## TASK ITEM
Beginning with the line below that contains "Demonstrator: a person" and ending with the line that contains "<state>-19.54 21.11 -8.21", copy every line exactly. Copy nothing else.

## GIVEN DATA
▼

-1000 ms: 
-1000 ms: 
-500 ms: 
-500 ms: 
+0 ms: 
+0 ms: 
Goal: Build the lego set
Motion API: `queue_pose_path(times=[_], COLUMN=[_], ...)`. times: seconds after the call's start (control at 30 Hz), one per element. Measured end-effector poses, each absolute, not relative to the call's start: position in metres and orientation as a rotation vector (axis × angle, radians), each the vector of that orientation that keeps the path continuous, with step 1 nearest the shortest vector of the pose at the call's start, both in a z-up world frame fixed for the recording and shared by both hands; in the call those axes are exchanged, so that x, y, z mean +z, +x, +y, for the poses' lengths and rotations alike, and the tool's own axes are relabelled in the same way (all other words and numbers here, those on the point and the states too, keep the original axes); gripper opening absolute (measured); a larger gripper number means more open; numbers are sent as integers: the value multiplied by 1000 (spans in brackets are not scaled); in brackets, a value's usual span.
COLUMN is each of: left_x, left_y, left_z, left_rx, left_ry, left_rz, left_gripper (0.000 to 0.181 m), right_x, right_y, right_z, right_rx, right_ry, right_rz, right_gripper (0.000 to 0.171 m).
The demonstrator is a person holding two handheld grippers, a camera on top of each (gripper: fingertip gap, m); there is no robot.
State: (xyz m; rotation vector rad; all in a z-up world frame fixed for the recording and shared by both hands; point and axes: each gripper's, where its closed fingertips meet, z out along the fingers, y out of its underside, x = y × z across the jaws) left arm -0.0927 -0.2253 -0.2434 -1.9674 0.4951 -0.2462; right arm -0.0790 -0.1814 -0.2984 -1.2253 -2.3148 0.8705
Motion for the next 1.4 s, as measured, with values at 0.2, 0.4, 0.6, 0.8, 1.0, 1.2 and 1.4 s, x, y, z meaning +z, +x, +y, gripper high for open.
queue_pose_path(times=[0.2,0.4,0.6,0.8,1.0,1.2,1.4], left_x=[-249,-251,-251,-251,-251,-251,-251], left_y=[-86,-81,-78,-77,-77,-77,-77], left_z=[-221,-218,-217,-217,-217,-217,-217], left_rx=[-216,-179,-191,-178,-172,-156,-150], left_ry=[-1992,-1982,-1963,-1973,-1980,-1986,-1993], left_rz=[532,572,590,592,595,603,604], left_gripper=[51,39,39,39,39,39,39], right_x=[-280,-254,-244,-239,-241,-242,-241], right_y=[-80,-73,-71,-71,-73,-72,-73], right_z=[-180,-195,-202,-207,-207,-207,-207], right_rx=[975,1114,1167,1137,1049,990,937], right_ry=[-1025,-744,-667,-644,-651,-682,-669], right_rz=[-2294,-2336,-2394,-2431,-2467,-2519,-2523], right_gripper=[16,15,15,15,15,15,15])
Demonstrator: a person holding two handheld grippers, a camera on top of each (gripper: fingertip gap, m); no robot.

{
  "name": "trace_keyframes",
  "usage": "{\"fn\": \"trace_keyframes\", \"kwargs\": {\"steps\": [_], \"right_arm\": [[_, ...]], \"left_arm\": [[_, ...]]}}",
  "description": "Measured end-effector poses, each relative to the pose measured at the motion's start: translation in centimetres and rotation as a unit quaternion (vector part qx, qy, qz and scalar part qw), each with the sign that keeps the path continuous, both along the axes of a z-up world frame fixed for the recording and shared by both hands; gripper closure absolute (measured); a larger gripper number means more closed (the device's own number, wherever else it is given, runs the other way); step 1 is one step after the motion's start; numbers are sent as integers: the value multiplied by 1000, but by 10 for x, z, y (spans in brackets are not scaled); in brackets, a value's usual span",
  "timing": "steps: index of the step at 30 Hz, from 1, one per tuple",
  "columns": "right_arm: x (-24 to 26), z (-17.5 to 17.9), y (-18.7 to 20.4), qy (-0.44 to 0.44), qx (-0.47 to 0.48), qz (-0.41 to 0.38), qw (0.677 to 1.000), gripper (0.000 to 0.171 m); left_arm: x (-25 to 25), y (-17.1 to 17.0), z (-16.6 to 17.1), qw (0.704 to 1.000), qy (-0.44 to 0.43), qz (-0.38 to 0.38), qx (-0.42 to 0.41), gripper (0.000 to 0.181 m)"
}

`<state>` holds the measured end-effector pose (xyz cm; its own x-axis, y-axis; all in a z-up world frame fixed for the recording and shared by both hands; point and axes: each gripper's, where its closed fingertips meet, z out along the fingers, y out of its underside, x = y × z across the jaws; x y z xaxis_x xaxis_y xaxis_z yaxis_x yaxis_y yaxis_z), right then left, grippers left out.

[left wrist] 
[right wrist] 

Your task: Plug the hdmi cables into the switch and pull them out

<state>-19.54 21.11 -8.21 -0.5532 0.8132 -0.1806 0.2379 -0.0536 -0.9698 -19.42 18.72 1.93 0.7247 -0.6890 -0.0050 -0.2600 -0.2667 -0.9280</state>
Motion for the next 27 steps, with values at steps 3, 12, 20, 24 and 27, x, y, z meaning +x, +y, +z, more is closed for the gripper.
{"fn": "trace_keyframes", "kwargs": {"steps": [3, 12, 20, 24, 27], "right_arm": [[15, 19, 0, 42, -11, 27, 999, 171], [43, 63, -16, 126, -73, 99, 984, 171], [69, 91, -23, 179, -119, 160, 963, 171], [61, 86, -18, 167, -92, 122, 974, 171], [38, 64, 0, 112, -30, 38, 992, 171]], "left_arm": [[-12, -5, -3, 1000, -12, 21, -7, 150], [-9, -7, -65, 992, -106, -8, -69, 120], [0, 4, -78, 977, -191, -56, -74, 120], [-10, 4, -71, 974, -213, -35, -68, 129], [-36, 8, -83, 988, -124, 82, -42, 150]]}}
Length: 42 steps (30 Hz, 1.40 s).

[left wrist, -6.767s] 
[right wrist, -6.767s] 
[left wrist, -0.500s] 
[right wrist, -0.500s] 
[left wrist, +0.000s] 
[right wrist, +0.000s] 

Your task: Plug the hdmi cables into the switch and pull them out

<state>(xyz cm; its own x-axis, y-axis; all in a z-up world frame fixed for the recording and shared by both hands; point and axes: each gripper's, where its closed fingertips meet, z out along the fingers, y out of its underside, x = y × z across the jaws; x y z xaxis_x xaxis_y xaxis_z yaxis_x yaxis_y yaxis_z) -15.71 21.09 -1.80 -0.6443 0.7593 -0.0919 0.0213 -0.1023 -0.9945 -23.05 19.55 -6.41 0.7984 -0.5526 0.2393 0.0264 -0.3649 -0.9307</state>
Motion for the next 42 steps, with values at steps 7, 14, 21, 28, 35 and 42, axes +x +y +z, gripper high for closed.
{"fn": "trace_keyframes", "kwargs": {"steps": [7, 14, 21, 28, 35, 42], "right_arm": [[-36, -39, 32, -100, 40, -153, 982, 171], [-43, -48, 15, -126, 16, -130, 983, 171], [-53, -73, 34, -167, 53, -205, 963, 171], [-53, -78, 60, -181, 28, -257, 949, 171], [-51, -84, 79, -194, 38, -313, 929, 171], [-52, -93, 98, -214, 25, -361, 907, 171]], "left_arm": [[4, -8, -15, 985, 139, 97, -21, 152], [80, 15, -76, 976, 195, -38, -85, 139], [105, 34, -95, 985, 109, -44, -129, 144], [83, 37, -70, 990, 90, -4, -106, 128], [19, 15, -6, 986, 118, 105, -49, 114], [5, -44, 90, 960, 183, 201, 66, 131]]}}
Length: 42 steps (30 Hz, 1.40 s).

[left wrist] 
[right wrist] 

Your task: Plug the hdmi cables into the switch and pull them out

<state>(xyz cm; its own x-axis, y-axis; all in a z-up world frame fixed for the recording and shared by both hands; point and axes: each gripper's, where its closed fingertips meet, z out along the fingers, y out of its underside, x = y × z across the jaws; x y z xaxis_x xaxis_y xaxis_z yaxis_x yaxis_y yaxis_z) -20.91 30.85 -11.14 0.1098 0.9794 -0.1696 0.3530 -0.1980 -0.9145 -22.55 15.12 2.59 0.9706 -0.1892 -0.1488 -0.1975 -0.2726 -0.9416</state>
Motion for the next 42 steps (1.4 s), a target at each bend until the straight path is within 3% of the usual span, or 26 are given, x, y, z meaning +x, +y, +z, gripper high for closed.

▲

## ANSWER SPACE
Demonstrator: a person holding two handheld grippers, a camera on top of each (gripper: fingertip gap, m); no robot.

{
  "name": "trace_keyframes",
  "usage": "{\"fn\": \"trace_keyframes\", \"kwargs\": {\"steps\": [_], \"right_arm\": [[_, ...]], \"left_arm\": [[_, ...]]}}",
  "description": "Measured end-effector poses, each relative to the pose measured at the motion's start: translation in centimetres and rotation as a unit quaternion (vector part qx, qy, qz and scalar part qw), each with the sign that keeps the path continuous, both along the axes of a z-up world frame fixed for the recording and shared by both hands; gripper closure absolute (measured); a larger gripper number means more closed (the device's own number, wherever else it is given, runs the other way); step 1 is one step after the motion's start; numbers are sent as integers: the value multiplied by 1000, but by 10 for x, z, y (spans in brackets are not scaled); in brackets, a value's usual span",
  "timing": "steps: index of the step at 30 Hz, from 1, one per tuple",
  "columns": "right_arm: x (-24 to 26), z (-17.5 to 17.9), y (-18.7 to 20.4), qy (-0.44 to 0.44), qx (-0.47 to 0.48), qz (-0.41 to 0.38), qw (0.677 to 1.000), gripper (0.000 to 0.171 m); left_arm: x (-25 to 25), y (-17.1 to 17.0), z (-16.6 to 17.1), qw (0.704 to 1.000), qy (-0.44 to 0.43), qz (-0.38 to 0.38), qx (-0.42 to 0.41), gripper (0.000 to 0.181 m)"
}

`<state>` holds the measured end-effector pose (xyz cm; its own x-axis, y-axis; all in a z-up world frame fixed for the recording and shared by both hands; point and axes: each gripper's, where its closed fingertips meet, z out along the fingers, y out of its underside, x = y × z across the jaws; x y z xaxis_x xaxis_y xaxis_z yaxis_x yaxis_y yaxis_z), right then left, grippers left out.

[left wrist] 
[right wrist] 

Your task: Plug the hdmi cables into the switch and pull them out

<state>-19.54 21.11 -8.21 -0.5532 0.8132 -0.1806 0.2379 -0.0536 -0.9698 -19.42 18.72 1.93 0.7247 -0.6890 -0.0050 -0.2600 -0.2667 -0.9280</state>

With the answer given, the exercise is closed.